| THE TASK |
Provide the number of lines below containing the word "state", without any other words.

| SOURCE MATERIAL |
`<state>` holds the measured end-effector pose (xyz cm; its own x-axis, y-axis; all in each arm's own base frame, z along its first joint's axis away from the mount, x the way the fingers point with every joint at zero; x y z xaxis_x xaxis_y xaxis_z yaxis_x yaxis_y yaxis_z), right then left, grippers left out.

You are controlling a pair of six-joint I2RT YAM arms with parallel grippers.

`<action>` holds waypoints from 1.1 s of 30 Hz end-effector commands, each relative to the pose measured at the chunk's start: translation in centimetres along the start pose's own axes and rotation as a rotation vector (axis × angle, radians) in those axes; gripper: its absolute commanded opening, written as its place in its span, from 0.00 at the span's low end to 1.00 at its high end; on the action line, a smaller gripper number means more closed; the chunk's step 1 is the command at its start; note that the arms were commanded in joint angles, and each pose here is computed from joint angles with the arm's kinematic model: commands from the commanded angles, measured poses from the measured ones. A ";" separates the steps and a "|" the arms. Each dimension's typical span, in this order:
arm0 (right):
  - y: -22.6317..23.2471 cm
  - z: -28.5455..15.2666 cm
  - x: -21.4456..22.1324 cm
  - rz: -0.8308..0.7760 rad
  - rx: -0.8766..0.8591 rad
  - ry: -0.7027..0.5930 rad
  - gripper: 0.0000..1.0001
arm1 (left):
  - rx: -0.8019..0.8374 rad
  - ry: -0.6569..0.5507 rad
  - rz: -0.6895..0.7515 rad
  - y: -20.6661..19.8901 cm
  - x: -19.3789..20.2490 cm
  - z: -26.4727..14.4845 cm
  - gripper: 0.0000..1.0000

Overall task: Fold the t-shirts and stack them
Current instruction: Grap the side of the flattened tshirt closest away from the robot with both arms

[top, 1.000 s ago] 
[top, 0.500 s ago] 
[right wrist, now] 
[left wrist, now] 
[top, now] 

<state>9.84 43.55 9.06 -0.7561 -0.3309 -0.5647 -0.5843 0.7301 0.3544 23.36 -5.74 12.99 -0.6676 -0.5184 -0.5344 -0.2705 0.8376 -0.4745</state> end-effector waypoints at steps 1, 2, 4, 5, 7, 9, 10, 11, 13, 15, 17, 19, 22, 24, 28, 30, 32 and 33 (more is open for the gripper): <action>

| FINAL ANSWER |
2